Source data
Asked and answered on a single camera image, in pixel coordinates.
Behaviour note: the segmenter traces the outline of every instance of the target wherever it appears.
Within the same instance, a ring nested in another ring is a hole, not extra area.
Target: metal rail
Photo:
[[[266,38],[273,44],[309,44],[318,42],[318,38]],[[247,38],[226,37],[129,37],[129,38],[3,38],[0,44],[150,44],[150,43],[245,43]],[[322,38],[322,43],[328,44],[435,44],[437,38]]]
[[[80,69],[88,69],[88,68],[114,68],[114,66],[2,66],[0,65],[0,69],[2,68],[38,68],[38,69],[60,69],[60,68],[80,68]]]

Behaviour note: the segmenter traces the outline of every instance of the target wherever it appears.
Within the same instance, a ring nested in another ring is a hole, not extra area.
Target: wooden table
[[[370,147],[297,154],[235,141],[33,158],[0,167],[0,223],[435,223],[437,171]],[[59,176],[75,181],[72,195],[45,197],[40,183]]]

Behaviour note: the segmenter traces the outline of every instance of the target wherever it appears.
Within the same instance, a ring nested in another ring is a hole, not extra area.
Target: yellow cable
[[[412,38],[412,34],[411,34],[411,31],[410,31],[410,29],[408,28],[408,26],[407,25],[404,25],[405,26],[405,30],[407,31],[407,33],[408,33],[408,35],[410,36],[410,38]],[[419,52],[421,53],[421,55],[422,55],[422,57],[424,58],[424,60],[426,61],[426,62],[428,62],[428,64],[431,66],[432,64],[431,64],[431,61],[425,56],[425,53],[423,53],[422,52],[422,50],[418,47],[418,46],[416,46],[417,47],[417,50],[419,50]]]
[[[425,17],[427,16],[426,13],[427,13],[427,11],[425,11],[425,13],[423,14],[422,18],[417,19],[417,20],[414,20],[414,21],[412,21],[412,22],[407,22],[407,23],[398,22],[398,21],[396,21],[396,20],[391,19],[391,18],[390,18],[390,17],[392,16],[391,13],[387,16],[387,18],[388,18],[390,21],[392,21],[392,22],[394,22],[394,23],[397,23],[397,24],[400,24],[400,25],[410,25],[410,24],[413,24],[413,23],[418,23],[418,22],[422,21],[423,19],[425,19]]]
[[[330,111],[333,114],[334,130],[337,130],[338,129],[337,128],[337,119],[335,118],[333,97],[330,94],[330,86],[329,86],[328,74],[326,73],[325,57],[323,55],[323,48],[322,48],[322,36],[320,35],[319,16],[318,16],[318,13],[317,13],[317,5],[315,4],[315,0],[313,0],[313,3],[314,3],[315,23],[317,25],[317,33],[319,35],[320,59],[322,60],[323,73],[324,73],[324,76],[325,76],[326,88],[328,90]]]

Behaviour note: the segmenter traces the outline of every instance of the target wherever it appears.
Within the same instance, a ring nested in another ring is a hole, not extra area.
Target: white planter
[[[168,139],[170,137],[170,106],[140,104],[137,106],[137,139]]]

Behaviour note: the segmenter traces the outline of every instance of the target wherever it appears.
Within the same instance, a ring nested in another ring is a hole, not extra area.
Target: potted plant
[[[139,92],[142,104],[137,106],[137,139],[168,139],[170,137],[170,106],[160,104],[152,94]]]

* WORK REQUEST: All records shown above need to be written out again verbatim.

* ANSWER FOR THIS EXERCISE:
Asked and answered on a single camera image, in pixel coordinates.
Behaviour note: the segmenter traces the outline of every instance of the target wherever it appears.
Within the same instance, a ring nested in another ring is a hole, not extra area.
Target: metal rail
Photo:
[[[266,38],[273,44],[309,44],[318,42],[318,38]],[[247,38],[226,37],[129,37],[129,38],[3,38],[0,44],[150,44],[150,43],[245,43]],[[322,38],[322,43],[328,44],[435,44],[437,38]]]
[[[80,69],[88,69],[88,68],[114,68],[114,66],[2,66],[0,65],[0,69],[2,68],[38,68],[38,69],[60,69],[60,68],[80,68]]]

Behaviour note: the segmenter traces the outline of every instance of the target wherever it appears.
Within the same instance, a ring nested in another ring is a hole, not extra area.
Target: wooden table
[[[370,147],[297,154],[235,141],[33,158],[0,167],[0,223],[435,223],[437,171]],[[59,176],[75,181],[72,195],[45,197],[40,183]]]

Behaviour note: the segmenter traces the outline of every instance of the target wherever it appears.
Within the same instance, a ring nested in another ring is a hole, not extra area.
Target: yellow cable
[[[412,38],[412,34],[411,34],[411,31],[410,31],[410,29],[408,28],[408,26],[407,25],[404,25],[405,26],[405,30],[407,31],[407,33],[408,33],[408,35],[410,36],[410,38]],[[419,52],[421,53],[421,55],[422,55],[422,57],[424,58],[424,60],[426,61],[426,62],[428,62],[428,64],[431,66],[432,64],[431,64],[431,61],[425,56],[425,53],[423,53],[422,52],[422,50],[418,47],[418,46],[416,46],[417,47],[417,50],[419,50]]]
[[[425,17],[427,16],[426,13],[427,13],[427,11],[425,11],[425,13],[423,14],[422,18],[417,19],[417,20],[414,20],[414,21],[412,21],[412,22],[407,22],[407,23],[398,22],[398,21],[396,21],[396,20],[391,19],[391,18],[390,18],[390,17],[392,16],[391,13],[387,16],[387,18],[388,18],[390,21],[392,21],[392,22],[394,22],[394,23],[397,23],[397,24],[400,24],[400,25],[410,25],[410,24],[413,24],[413,23],[418,23],[418,22],[422,21],[423,19],[425,19]]]
[[[330,111],[333,114],[334,130],[337,130],[338,129],[337,128],[337,119],[335,118],[333,97],[330,94],[330,86],[329,86],[328,74],[326,73],[325,57],[323,55],[323,48],[322,48],[322,36],[320,35],[319,16],[318,16],[318,13],[317,13],[317,5],[315,4],[315,0],[313,0],[313,3],[314,3],[315,23],[317,25],[317,33],[319,35],[320,59],[322,60],[323,73],[324,73],[324,76],[325,76],[326,88],[328,90]]]

Behaviour note: the segmenter traces the outline of every instance of the target wherever it appears.
Within the same instance, a ring nested in another ring is a hole, not extra area.
Target: white planter
[[[168,139],[170,137],[170,106],[140,104],[137,106],[137,139]]]

Behaviour note: the segmenter traces the outline of every instance of the target wherever it appears.
Within the same instance, a ring nested in another ring is a hole, not extra area.
Target: potted plant
[[[139,92],[142,104],[137,106],[137,139],[168,139],[170,137],[170,106],[160,104],[152,94]]]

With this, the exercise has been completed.